Time Skip: Besides the time skip that occurs every time the show cuts back to the Framing Device, the show leaps forward seven years from 1995, when the Dora Lange case was closed, to 2002, when Rust started investigating it again.
Too Dumb to Live: the Iron Crusaders, a group of racist hick-bikers who go into a black neighborhood dressed as cops (even with their long hair and beards), break into a house, loudly abuse the people in the house, shoot one of them, and proceed to get the shit killed out of them.
Torture Cellar: Reggie Ledoux has one, where he tortures kids. Hart's immediate reaction after seeing it is to the execute him.
Troubling Unchildlike Behavior: Hart's grade-school aged daughters have a disturbing fixation with sex, posing their dolls in positions that resemble a gang-rape, and one of the daughters getting in trouble at school for drawing people having sex in her notebook. It foreshadows 2002, when the older of the two is picked up by Sheriffs about to have a three way with two adults in a pickup truck.
Turn In Your Badge: Invoked by Leroy Salter for Rust, briefly before he quits for good, following the latter's Cowboy Cop antics and reopening of old cases.
Unreliable Narrator: We're occasionally shown things that contradict the narration of the two detectives. It's where the "True" part of True Detective comes from.
Cohle and Hart state that they took some time off while Cohle tended to his sick father, when in reality Cohle went undercover in a biker gang and participated in a robbery. The interviewing detectives realize that the cover story is fake.
That gunfight with Reggie Ledoux that Hart and Cohle have been referencing for a few episodes? It never happened. Hart shot a handcuffed Ledoux when he found the kids he had locked up, and he and Cohle managed to spin it into a promotion for both of them.
Verbal Tic: Hart is prone to making a "psst" sound when being dismissive of something.
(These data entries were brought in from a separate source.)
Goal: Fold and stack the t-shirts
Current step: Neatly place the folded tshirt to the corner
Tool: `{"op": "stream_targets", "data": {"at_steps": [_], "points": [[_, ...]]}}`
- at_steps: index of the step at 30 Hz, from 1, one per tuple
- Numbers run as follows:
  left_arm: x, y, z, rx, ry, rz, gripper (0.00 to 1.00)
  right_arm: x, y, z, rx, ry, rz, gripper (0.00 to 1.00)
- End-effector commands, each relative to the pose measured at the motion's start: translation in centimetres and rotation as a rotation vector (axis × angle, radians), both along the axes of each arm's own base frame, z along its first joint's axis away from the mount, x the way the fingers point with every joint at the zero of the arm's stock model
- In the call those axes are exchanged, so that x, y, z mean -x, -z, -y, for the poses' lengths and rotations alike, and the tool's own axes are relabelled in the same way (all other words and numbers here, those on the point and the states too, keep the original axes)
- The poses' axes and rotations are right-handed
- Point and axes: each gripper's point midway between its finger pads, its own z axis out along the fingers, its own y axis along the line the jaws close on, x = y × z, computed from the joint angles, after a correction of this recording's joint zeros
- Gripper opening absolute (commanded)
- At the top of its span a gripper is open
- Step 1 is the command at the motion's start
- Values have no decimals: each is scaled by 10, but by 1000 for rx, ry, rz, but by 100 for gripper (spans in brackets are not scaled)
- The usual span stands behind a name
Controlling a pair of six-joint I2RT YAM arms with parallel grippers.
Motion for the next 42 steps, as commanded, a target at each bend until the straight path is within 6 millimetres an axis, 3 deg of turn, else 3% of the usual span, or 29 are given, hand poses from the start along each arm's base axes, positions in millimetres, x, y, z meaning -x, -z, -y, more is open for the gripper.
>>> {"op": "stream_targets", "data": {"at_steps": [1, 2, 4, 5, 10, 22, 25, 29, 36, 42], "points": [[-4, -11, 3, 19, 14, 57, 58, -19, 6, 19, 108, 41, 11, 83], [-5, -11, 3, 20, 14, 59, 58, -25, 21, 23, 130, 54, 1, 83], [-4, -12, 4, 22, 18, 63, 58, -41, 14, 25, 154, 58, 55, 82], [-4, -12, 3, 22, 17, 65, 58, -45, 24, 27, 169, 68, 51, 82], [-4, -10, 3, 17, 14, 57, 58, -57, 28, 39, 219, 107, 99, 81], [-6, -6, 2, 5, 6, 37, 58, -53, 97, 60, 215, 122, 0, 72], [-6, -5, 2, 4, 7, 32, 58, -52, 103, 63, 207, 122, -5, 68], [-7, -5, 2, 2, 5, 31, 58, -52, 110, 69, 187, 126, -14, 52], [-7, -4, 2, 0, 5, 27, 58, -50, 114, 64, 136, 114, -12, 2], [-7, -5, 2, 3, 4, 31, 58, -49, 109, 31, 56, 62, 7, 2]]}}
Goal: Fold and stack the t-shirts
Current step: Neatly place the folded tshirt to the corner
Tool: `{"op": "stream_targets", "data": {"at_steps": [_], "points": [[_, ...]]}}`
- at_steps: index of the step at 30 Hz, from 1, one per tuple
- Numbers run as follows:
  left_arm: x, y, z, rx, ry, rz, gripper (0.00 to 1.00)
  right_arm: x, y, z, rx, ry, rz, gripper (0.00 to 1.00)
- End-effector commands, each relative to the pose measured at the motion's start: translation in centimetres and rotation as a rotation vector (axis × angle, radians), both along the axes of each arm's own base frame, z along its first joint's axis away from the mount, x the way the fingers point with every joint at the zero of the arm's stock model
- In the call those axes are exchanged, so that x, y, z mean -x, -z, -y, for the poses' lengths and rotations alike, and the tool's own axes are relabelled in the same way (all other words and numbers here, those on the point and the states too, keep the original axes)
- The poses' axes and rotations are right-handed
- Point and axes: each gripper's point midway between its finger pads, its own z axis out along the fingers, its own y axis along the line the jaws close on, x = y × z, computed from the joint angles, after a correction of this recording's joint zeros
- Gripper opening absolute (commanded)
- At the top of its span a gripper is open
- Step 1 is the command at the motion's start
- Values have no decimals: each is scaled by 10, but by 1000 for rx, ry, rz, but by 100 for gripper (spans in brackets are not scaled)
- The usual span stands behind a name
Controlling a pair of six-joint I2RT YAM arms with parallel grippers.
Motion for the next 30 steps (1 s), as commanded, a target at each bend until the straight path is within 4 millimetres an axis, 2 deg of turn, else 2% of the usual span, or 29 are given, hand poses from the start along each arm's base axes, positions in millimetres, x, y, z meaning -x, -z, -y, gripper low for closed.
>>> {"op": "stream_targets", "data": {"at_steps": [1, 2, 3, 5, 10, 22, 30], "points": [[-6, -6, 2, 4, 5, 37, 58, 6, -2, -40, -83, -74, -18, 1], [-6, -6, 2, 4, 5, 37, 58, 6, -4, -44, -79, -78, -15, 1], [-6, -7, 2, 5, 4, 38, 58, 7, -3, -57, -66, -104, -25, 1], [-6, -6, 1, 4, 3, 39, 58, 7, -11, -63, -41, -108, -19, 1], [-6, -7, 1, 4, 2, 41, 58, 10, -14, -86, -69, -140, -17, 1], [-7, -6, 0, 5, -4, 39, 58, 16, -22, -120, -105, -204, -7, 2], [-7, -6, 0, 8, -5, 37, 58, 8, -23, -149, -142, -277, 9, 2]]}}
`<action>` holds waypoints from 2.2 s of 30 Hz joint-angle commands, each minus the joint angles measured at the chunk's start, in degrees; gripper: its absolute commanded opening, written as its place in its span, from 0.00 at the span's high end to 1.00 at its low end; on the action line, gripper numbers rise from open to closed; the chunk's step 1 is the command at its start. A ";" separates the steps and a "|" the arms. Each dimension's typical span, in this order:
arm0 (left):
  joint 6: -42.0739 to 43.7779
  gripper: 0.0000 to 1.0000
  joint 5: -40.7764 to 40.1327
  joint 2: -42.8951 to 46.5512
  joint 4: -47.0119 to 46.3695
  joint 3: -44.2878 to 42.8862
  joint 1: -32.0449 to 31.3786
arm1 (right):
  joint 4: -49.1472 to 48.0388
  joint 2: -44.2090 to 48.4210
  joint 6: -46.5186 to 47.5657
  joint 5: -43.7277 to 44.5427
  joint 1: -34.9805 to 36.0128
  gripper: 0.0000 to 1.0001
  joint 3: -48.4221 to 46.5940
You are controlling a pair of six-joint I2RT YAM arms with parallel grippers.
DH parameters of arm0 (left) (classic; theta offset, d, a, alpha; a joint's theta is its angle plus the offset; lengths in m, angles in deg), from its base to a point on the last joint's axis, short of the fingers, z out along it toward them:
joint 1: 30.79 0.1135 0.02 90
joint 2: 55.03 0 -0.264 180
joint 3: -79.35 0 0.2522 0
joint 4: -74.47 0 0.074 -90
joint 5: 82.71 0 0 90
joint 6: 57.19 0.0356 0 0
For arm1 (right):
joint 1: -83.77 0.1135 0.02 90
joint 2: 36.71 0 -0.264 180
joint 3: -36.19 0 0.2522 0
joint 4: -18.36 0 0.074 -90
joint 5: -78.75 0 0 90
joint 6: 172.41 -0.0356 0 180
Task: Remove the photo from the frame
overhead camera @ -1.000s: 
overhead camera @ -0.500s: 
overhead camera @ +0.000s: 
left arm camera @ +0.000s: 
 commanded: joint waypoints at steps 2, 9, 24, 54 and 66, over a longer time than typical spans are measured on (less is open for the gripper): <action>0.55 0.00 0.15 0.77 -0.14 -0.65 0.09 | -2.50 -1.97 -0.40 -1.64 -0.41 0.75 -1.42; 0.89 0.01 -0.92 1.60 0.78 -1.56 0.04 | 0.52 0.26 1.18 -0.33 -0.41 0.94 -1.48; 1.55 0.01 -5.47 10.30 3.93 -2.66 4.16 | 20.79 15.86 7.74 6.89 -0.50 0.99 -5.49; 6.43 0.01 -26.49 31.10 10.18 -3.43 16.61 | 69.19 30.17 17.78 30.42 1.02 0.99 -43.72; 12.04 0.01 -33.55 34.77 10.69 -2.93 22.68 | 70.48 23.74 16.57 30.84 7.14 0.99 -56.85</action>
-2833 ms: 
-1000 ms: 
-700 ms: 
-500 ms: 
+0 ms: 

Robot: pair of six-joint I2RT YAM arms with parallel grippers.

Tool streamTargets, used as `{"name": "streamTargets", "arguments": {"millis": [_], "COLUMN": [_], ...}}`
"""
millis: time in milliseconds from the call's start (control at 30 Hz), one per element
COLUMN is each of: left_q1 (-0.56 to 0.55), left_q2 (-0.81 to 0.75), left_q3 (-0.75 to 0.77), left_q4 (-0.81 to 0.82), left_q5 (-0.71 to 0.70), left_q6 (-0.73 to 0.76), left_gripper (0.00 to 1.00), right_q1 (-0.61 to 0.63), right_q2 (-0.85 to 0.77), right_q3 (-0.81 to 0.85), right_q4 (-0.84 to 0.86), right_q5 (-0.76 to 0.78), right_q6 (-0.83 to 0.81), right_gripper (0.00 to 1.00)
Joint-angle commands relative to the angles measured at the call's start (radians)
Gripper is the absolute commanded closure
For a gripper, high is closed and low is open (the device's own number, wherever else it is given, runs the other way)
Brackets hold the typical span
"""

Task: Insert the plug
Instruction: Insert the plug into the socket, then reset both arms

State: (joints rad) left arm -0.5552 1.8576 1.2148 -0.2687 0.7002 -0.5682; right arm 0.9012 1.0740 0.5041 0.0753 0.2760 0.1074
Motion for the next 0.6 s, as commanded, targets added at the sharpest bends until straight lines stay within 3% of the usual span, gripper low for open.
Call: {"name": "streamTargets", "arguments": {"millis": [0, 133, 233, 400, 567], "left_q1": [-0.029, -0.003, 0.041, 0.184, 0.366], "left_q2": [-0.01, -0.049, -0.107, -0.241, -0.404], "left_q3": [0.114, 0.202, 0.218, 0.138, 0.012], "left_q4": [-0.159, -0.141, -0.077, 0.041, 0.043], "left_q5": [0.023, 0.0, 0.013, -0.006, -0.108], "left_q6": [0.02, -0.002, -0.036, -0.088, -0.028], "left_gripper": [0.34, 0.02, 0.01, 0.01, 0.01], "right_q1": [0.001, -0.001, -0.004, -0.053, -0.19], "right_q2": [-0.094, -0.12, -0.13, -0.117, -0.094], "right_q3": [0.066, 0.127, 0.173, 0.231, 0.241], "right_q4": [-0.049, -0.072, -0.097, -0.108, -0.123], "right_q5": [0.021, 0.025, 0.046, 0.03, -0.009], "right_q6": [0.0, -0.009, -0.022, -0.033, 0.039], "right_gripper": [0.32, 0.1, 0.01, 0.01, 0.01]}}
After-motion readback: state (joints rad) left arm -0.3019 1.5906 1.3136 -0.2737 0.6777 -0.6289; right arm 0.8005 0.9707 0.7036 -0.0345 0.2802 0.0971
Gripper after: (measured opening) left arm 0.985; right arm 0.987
Cohle sometimes absently clicks his tongue, especially in the 2012 timeframe. He's also a lot more "groovy" and overall McConaughey-sounding by this point, though he does occasionally talk this way in 1995 as well.
"The Secret Fate of All Life". Hart and Cohle track down Reggie Ledoux, and Hart snaps and executes him after discovering two children in a Torture Cellar, provoking the two of them into a cover-up. Papania and Gilbough accuse Cohle of the 2012 murder and a few others. And then there's the school...
"After You've Gone", the penultimate episode. There is a group of men involved in the murders, including many higher-ups. There are possibly dozens of victims, many children. And it's strongly implied that the Lawnmower Man from Episode 3 is the Spaghetti Monster.
At the end of the first episode, the 2012 detectives present Cohle with a new crime scene that has similarities to the Dora Lang murder.
Cohle: How can it be him, if we already caught him in '95?
Followed up shortly afterwards with another one that implies 2012 Cohle knows a lot more than he's letting on:
Cohle: Maybe you'd better start asking the right fucking questions.
In the second episode, when investigating Dora Lange's former lodgings, they find her diary and read from it:
Cohle: (Reading the diary) I closed my eyes and saw the King in Yellow moving through the forest.
In Episode 5, when Cohle interrogates a man accused of two murders during a robbery-gone-bad. The man claims to have information about the Dora Lange case, which Cohle dismisses as bargaining for a plea, until he utters the following line. It's not just the line, but the fact that Cohle goes apeshit over it"
At the end of episode seven, the penultimate episode of the first season, we finally get a revelation of whom the real killer is, combined with a Wham Shot:
Lawnmower Man: (as the camera pans out and the lighting changes, revealing his scars) My family's been here a long time.
Working the Same Case: The reason the present-day detectives claim to be interviewing Hart and Cohle. However, they eventually reveal that Cohle is the suspect they're after. Also, in the first episode, the detectives suspect a missing girl, Marie Fontenot, may be a victim of the same killer.